Sosyal demokrasi hükümeti mi?

Ástor García / İspanya İşçileri Komünist Partisi Genel Sekreteri

Çeviri : K. Deniz Budak

İspanya’da Nisan ayında, iktidardaki Halk Partisi’nin adının karıştığı yolsuzluk skandalı nedeniyle yapılan erken genel seçimlerden sosyal demokrat PSOE seçimden birinci parti olarak çıktı. Neredeyse son yirmi yıldır iktidarı dönüşümlü olarak bu iki parti elinde bulundurdu, bu süre içinde İspanya NATO üyesi oldu, emek karşıtı pek çok uygulama hayata geçirildi, kamu hizmetleri özelleştirildi, hayat pahalandı, emekçilerin alım gücü düştü. Buna rağmen pek çok İspanyol’un oylarını “boşa gitmesin” diye bir kez daha aynı aktörler lehine kullandığı bir seçim gerçekleşti. Faşist partilerin yükselişi korkusu ile merkez partilere oy verme hesabı ise tutmadı, Vox adında bir faşist parti barajı geçerek meclise girmiş oldu. Ancak çoğunluğu oluşturamayan PSOE haftalardır bir hükümet kuramadı. Pazarlıklar sürmekteyken yazılan bu makale contrainformacion.es internet haber portalında 2 Temmuz 2019’da yayımlandı. Çevirinin yayına hazırlandığı günlerde, yazıda bahsedilen anlaşma gerçekleşmek üzere; “eski” sosyal demokrat PSOE ile “yeni” sosyal demokrat PODEMOS arasında bir hükümet kurulacak. Ancak hükümetin kurulması için PSOE liderinin öne sürdüğü ve müstakbel ortağının kabul ettiği şart, PODEMOS liderine kabinede yer verilmemesi. Sosyal demokrasi kendi içinde bu düzeyde pazarlıklar yürütürken, krizin etkileriyle boğuşan halk için çıkış yolu başkalarına değil kendilerinin yararına olacak hamlelerden geçiyor.

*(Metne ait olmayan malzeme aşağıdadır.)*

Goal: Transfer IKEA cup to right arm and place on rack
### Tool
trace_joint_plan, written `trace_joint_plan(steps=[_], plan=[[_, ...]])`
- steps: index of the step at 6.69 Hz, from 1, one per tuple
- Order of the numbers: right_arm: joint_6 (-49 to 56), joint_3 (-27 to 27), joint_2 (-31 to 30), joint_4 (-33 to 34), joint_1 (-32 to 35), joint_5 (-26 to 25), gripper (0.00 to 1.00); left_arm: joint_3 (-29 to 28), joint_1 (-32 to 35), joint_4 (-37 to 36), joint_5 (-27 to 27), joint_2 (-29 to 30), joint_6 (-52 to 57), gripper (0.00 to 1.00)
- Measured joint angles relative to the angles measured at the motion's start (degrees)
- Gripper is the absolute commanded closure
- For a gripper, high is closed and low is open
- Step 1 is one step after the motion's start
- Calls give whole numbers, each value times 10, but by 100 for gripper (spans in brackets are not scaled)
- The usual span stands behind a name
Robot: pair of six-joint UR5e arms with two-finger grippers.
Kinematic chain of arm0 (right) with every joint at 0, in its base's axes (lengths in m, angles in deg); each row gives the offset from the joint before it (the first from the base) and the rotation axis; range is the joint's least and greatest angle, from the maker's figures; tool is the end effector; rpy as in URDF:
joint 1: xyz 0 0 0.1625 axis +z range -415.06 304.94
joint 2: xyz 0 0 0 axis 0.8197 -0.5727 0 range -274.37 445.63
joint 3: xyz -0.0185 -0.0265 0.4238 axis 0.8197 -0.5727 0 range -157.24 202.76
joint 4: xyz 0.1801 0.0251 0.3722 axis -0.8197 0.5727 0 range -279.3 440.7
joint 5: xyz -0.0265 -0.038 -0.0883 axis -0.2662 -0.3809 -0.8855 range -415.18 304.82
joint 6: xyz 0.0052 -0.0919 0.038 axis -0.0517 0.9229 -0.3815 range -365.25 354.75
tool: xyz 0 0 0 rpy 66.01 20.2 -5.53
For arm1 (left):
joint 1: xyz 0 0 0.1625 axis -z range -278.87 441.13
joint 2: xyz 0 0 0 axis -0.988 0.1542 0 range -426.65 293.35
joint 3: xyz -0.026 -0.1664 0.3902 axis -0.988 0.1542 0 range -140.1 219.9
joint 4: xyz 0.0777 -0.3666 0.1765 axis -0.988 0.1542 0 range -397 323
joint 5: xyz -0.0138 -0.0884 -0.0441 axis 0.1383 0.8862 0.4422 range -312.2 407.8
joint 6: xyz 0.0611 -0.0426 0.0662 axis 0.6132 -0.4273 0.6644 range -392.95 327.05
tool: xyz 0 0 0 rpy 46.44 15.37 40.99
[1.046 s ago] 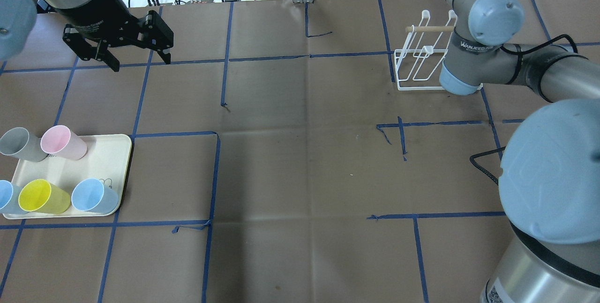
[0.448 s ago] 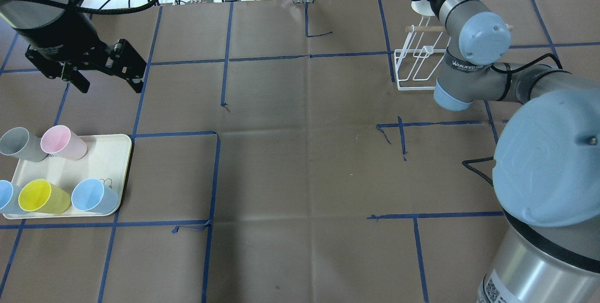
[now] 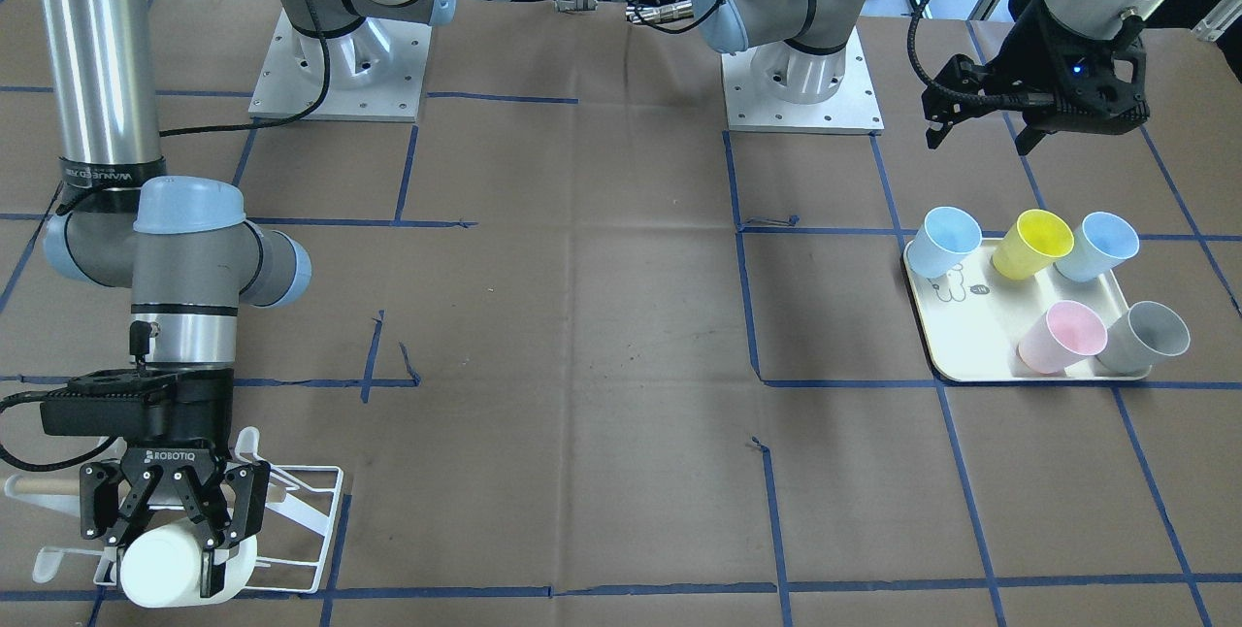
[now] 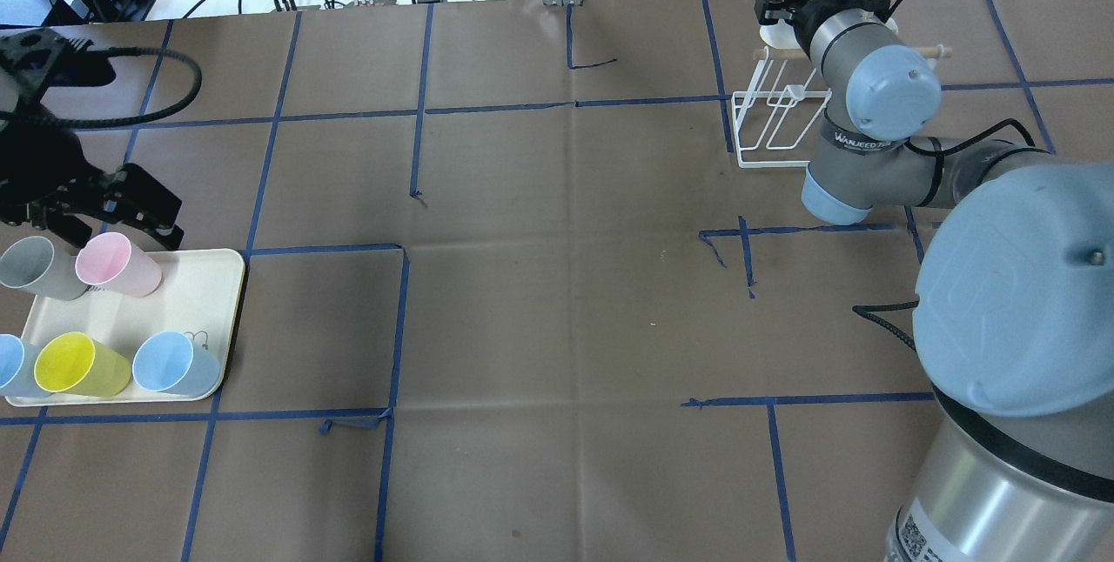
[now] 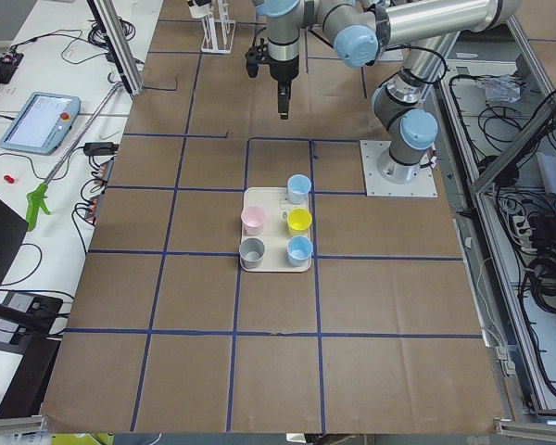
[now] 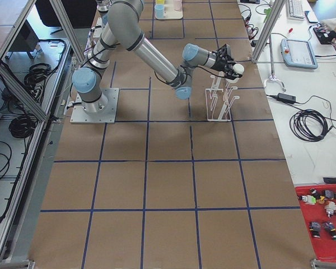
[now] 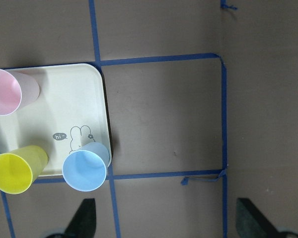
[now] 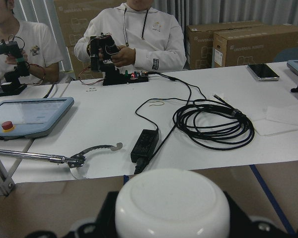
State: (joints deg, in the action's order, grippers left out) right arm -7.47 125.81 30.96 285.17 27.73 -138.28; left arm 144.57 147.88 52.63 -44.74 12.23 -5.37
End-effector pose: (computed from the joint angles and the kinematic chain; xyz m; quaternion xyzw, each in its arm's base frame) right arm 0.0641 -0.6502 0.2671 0.0361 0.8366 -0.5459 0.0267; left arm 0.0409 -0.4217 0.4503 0.0384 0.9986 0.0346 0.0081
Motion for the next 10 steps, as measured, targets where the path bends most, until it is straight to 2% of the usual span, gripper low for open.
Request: trace_joint_plan(steps=[2,5,6,8,10], plan=[[-2,-1,0,-5,0,1,0,90,-51,-50,-11,-39,51,2],[-6,-5,-9,-9,2,4,0,189,-65,-145,-13,-46,67,2],[-6,-5,-16,-10,3,4,0,219,-67,-195,-13,-33,68,2],[-6,-4,-36,-15,10,5,0,242,-67,-263,-14,14,69,2],[-4,-1,-101,-62,19,3,0,246,-69,-299,-15,61,69,2]])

28 Nisan seçimleri, başrolün yeniden Pedro Sánchez PSOE’si tarafindan temsil edilen eski sosyal demokrasiye verildiği bir siyasi sayfayı açtı. Bahsedilen, farklı olmakla beraber pek de yeni olmayan bir sayfa, zira PSOE geçmişte de pek çok kez İspanyol hükümetini yönetmişti. Geçmiş yönetimlerle bugünkü arasındaki önemli fark ise PSOE ile yeni sosyal demokratlar, yani PODEMOS, arasında gerçekleşmesi kuvvetle muhtemel anlaşma.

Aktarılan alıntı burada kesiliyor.